• _What needs to be done_
Nothing outside the range below should be printed. Output exactly the lines from the line with "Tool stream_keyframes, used" to the line with "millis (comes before", both included.

══ Dataset extract ══

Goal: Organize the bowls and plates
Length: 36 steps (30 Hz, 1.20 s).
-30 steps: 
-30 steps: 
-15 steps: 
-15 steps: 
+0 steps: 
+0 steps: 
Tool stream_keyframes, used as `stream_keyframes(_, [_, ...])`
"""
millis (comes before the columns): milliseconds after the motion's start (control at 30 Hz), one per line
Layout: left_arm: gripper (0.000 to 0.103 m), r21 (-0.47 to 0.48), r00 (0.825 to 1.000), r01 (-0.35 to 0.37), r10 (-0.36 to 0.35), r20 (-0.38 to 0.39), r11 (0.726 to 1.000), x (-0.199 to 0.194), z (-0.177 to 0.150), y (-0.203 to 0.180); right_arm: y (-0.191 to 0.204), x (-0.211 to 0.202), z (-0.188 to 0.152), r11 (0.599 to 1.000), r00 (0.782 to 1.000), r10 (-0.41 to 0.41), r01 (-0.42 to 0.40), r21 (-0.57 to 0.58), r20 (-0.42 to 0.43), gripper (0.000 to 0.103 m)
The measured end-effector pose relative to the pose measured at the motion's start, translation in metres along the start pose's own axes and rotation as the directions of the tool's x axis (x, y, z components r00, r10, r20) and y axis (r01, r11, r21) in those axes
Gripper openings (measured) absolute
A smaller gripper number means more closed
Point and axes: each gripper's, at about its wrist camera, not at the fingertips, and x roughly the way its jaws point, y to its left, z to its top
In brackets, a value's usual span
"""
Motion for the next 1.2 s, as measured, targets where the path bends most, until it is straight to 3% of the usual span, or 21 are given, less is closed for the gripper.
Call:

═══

• _Completed exercise_
Tool stream_keyframes, used as `stream_keyframes(_, [_, ...])`
"""
millis (comes before the columns): milliseconds after the motion's start (control at 30 Hz), one per line

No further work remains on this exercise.